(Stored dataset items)
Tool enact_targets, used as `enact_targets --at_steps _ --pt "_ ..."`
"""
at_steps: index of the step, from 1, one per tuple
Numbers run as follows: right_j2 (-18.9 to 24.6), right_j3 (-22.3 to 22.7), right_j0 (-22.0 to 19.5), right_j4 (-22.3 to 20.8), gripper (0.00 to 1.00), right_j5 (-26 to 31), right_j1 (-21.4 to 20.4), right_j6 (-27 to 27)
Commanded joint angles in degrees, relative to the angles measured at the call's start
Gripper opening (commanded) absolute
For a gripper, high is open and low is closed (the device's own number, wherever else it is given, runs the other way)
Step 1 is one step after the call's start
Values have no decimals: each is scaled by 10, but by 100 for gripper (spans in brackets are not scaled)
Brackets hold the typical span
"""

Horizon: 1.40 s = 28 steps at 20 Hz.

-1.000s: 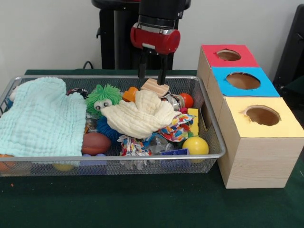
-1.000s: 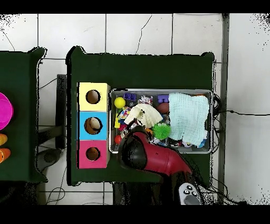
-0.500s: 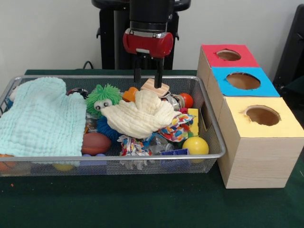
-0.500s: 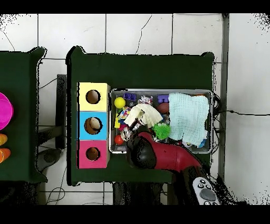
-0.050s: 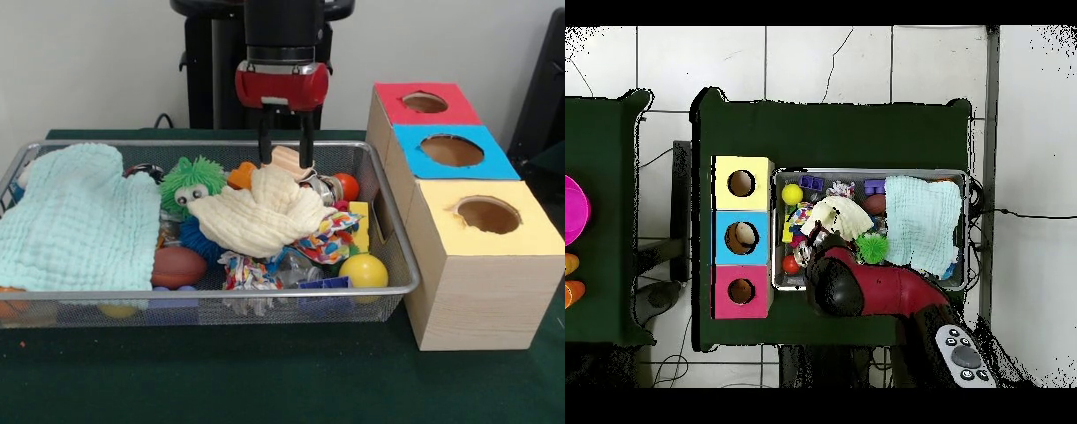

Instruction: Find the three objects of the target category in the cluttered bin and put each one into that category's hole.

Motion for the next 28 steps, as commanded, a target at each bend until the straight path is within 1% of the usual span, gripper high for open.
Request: enact_targets --at_steps 1,6,9,12,13,14,15,16,19,21,23,28 --pt "66 -52 -10 -47 100 29 22 -40" --pt "28 -56 40 -41 100 10 26 3" --pt "0 -64 68 -43 100 8 40 11" --pt "-31 -66 99 -35 100 -12 54 31" --pt "-38 -66 107 -32 100 -11 55 35" --pt "-49 -68 119 -25 100 2 55 40" --pt "-65 -71 135 -18 100 12 56 46" --pt "-83 -74 155 -15 100 10 63 53" --pt "-123 -87 192 -10 100 -25 92 68" --pt "-141 -88 207 -6 100 -37 99 72" --pt "-154 -88 216 -3 100 -29 95 70" --pt "-219 -98 265 13 100 18 94 76"
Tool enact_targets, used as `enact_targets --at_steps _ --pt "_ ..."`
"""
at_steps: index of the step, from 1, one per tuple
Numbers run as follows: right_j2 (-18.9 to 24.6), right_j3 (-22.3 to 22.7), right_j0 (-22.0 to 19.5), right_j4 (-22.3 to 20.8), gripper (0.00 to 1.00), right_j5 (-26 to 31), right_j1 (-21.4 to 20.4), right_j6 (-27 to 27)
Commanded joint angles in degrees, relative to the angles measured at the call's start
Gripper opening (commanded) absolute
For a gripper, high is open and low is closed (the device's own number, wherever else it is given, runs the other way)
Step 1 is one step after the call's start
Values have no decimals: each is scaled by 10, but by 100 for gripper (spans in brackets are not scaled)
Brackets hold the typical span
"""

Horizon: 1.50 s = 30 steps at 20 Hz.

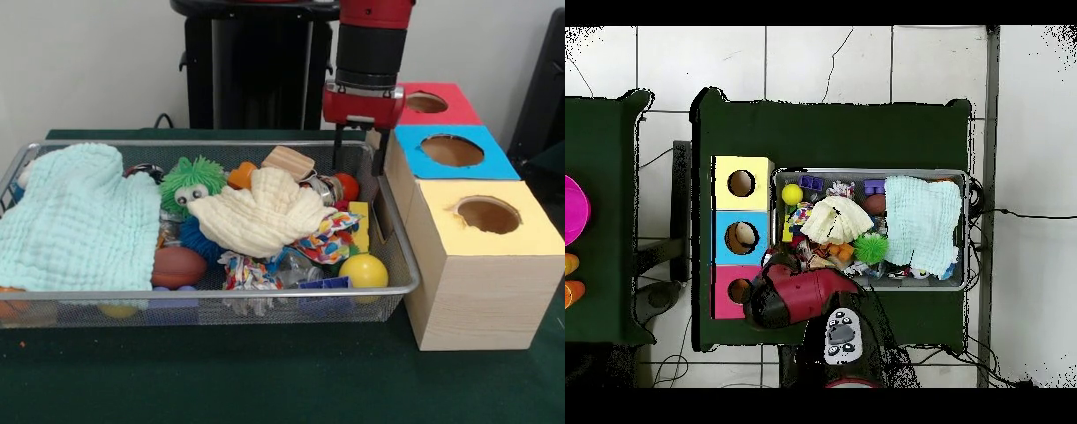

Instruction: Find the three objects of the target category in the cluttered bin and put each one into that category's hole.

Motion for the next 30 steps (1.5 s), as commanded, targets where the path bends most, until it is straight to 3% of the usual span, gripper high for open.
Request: enact_targets --at_steps 1,8,11,16,22,30 --pt "-89 -61 32 30 100 30 22 77" --pt "-123 -59 57 44 100 37 17 77" --pt "-136 -64 63 49 100 6 33 82" --pt "-162 -87 72 64 100 -83 99 94" --pt "-218 -114 113 132 100 -179 192 99" --pt "-210 -121 115 178 100 -203 222 69"
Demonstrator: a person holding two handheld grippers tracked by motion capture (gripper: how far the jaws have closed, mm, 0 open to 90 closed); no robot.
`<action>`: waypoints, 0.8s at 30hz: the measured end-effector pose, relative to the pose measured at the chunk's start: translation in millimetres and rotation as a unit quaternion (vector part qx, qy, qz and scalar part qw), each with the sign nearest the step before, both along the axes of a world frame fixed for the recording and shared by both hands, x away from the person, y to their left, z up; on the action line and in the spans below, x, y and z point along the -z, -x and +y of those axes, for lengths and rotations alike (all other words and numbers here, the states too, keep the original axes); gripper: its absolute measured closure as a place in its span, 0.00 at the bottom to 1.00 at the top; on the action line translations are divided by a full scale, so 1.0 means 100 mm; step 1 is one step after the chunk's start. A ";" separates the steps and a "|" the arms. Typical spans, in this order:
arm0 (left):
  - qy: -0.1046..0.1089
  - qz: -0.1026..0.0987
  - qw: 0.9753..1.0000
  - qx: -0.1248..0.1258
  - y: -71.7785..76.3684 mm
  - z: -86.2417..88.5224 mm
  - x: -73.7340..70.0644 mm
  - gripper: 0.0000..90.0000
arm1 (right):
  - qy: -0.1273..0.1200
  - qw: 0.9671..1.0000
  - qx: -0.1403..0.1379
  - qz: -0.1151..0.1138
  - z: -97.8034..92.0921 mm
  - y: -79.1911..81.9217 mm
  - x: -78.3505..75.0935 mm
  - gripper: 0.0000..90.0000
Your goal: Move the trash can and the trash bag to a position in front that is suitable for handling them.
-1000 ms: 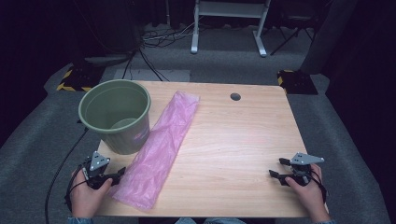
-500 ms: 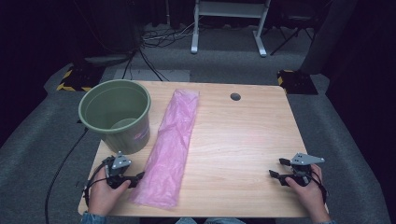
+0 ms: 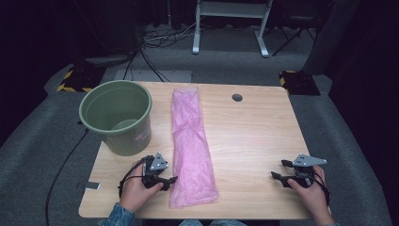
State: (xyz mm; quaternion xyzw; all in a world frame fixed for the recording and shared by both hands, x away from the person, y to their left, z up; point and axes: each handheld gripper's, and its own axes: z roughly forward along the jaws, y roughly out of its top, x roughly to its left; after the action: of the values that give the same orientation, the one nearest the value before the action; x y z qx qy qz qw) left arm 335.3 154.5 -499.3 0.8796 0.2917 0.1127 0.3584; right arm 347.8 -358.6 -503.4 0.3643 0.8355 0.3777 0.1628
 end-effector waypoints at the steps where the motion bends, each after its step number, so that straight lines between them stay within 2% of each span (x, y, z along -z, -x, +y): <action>1: 0.000 0.000 1.000 0.000 0.00 0.00 0.00 0.32 | 0.000 1.000 0.000 0.000 0.00 0.00 0.00 0.30; 5: 0.006 0.002 0.999 0.045 -0.06 -0.33 0.00 0.33 | -0.003 1.000 0.010 0.007 0.07 0.02 -0.01 0.31; 7: 0.005 -0.001 0.998 0.061 -0.07 -0.46 -0.01 0.33 | -0.011 1.000 -0.011 0.012 0.17 0.04 -0.04 0.31; 9: 0.014 0.001 0.997 0.074 -0.09 -0.57 -0.02 0.33 | -0.006 1.000 -0.029 0.008 0.30 0.05 -0.08 0.31; 10: 0.014 0.001 0.997 0.074 -0.09 -0.57 -0.02 0.33 | -0.006 0.999 -0.038 0.008 0.38 0.06 -0.11 0.31; 12: 0.014 0.003 0.995 0.097 -0.12 -0.72 -0.02 0.33 | -0.010 0.998 -0.058 0.004 0.54 0.06 -0.18 0.30; 13: 0.014 0.003 0.995 0.097 -0.12 -0.72 -0.02 0.33 | -0.010 0.998 -0.058 0.004 0.54 0.06 -0.18 0.30; 14: 0.013 0.001 0.995 0.101 -0.14 -0.76 -0.02 0.33 | -0.017 0.997 -0.076 0.002 0.71 0.05 -0.27 0.29; 16: 0.015 -0.001 0.995 0.104 -0.15 -0.81 -0.02 0.33 | -0.018 0.996 -0.082 0.001 0.77 0.04 -0.30 0.29; 17: 0.017 -0.005 0.994 0.108 -0.15 -0.85 -0.04 0.33 | -0.011 0.995 -0.100 -0.003 0.95 0.03 -0.34 0.28; 18: 0.017 -0.005 0.994 0.108 -0.15 -0.85 -0.04 0.33 | -0.011 0.995 -0.100 -0.003 0.95 0.03 -0.34 0.28; 19: 0.017 -0.008 0.994 0.107 -0.13 -0.85 -0.05 0.32 | -0.005 0.993 -0.117 0.000 1.07 0.02 -0.32 0.29; 21: 0.017 -0.013 0.995 0.101 -0.12 -0.80 -0.09 0.32 | 0.001 0.993 -0.120 0.003 1.12 0.00 -0.30 0.30; 22: 0.020 -0.016 0.995 0.093 -0.11 -0.75 -0.11 0.32 | 0.015 0.993 -0.121 0.009 1.19 -0.03 -0.22 0.37; 23: 0.020 -0.018 0.996 0.088 -0.11 -0.72 -0.13 0.32 | 0.015 0.993 -0.121 0.009 1.19 -0.03 -0.22 0.37; 24: 0.024 -0.020 0.996 0.078 -0.10 -0.66 -0.14 0.32 | 0.015 0.992 -0.121 0.013 1.20 -0.04 -0.20 0.42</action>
State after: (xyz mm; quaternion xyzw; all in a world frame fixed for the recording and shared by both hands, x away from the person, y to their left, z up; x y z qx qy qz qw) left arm 345.2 88.3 -485.1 0.8885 0.2178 0.0952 0.3925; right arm 352.0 -238.7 -483.3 0.2632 0.8810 0.3774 0.1101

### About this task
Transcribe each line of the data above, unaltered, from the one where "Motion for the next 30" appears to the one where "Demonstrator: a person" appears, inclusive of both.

### Answer box
Motion for the next 30 steps (1.5 s), as commanded, targets where the path bends most, until it is straight to 3% of the usual span, gripper high for open.
Request: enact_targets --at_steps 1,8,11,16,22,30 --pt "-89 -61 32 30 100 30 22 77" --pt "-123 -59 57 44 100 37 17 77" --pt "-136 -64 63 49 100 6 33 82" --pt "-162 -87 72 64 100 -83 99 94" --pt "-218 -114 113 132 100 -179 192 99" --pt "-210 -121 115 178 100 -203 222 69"
Demonstrator: a person holding two handheld grippers tracked by motion capture (gripper: how far the jaws have closed, mm, 0 open to 90 closed); no robot.

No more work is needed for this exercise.